--- DATASET EXCERPTS ---

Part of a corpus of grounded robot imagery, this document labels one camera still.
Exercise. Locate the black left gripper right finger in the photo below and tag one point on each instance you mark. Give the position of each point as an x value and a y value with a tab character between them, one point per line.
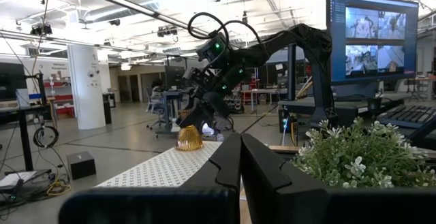
289	203

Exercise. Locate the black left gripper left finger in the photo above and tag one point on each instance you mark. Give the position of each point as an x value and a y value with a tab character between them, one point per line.
204	203

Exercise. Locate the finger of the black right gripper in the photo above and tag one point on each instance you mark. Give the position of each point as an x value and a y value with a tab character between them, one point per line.
199	116

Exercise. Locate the amber ribbed glass candle holder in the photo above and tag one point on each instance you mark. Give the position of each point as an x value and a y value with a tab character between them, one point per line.
189	139

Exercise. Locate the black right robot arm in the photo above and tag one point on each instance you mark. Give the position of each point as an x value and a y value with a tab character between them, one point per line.
293	40

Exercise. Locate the office chair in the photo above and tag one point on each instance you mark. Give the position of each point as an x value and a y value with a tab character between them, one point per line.
155	108

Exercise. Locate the seated person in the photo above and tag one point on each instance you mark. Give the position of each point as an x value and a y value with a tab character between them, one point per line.
157	87

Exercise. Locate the white perforated metal shelf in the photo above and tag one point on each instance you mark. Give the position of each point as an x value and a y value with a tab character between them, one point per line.
163	169

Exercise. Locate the black computer with blue lights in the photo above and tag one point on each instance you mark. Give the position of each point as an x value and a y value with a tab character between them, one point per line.
285	125

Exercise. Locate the artificial green plant white flowers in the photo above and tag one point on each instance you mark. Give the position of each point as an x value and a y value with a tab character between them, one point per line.
364	156

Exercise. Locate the black computer desk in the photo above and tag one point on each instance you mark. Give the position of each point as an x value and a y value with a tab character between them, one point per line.
344	106

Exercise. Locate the white round pillar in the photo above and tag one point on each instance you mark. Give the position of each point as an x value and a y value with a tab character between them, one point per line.
86	88

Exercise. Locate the black box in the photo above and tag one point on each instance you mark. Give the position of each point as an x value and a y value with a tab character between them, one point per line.
81	164

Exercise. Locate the black keyboard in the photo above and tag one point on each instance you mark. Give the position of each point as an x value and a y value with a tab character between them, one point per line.
408	115

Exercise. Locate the computer monitor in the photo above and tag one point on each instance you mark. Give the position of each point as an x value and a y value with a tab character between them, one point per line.
371	36

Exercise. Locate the black equipment stand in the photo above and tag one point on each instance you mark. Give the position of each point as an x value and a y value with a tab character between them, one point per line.
24	135

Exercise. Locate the dark monitor screen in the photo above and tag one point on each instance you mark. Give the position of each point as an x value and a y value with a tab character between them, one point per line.
12	81

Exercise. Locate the white paper stack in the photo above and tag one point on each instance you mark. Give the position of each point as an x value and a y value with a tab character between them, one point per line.
15	178

---

TASK STATEMENT:
Print all the lines above again exactly, without any pictures.

EXERCISE ANSWER:
Part of a corpus of grounded robot imagery, this document labels one camera still.
Exercise. Locate the black left gripper right finger in the photo below and tag one point on each instance you mark. Give the position of each point as an x value and a y value with a tab character between them, one point per line.
289	203

Exercise. Locate the black left gripper left finger in the photo above and tag one point on each instance you mark. Give the position of each point as an x value and a y value with a tab character between them, one point per line.
204	203

Exercise. Locate the finger of the black right gripper in the photo above and tag one point on each instance you mark. Give the position of each point as an x value and a y value with a tab character between them, one point per line.
199	116

Exercise. Locate the amber ribbed glass candle holder in the photo above and tag one point on each instance you mark. Give the position of each point as an x value and a y value with a tab character between them, one point per line.
189	139

Exercise. Locate the black right robot arm in the photo above and tag one point on each instance you mark. Give the position of each point as an x value and a y value with a tab character between them, one point per line.
293	40

Exercise. Locate the office chair in the photo above and tag one point on each instance you mark. Give the position of each point as an x value and a y value with a tab character between them, one point per line.
155	108

Exercise. Locate the seated person in the photo above and tag one point on each instance you mark. Give the position of each point as an x value and a y value with a tab character between them, one point per line.
157	87

Exercise. Locate the white perforated metal shelf in the photo above and tag one point on each instance you mark. Give the position of each point as an x value and a y value with a tab character between them, one point per line.
163	169

Exercise. Locate the black computer with blue lights in the photo above and tag one point on each instance you mark. Give the position of each point as an x value and a y value with a tab character between them, one point per line.
285	125

Exercise. Locate the artificial green plant white flowers in the photo above and tag one point on each instance you mark. Give the position of each point as an x value and a y value with a tab character between them, one point per line.
364	156

Exercise. Locate the black computer desk in the photo above and tag one point on each instance you mark. Give the position of each point as an x value and a y value with a tab character between them, one point per line.
344	106

Exercise. Locate the white round pillar in the photo above and tag one point on each instance you mark. Give the position of each point as an x value and a y value with a tab character between them, one point per line.
86	88

Exercise. Locate the black box in the photo above and tag one point on each instance you mark. Give the position of each point as an x value and a y value with a tab character between them, one point per line.
81	164

Exercise. Locate the black keyboard in the photo above and tag one point on each instance you mark. Give the position of each point as an x value and a y value with a tab character between them, one point per line.
408	115

Exercise. Locate the computer monitor in the photo above and tag one point on each instance you mark. Give the position of each point as an x value and a y value with a tab character between them, one point per line.
371	36

Exercise. Locate the black equipment stand in the photo above and tag one point on each instance you mark. Give the position of each point as an x value and a y value with a tab character between them, one point per line.
24	135

Exercise. Locate the dark monitor screen in the photo above and tag one point on each instance you mark. Give the position of each point as an x value and a y value with a tab character between them, one point per line.
12	81

Exercise. Locate the white paper stack in the photo above and tag one point on each instance you mark. Give the position of each point as an x value and a y value with a tab character between them, one point per line.
15	178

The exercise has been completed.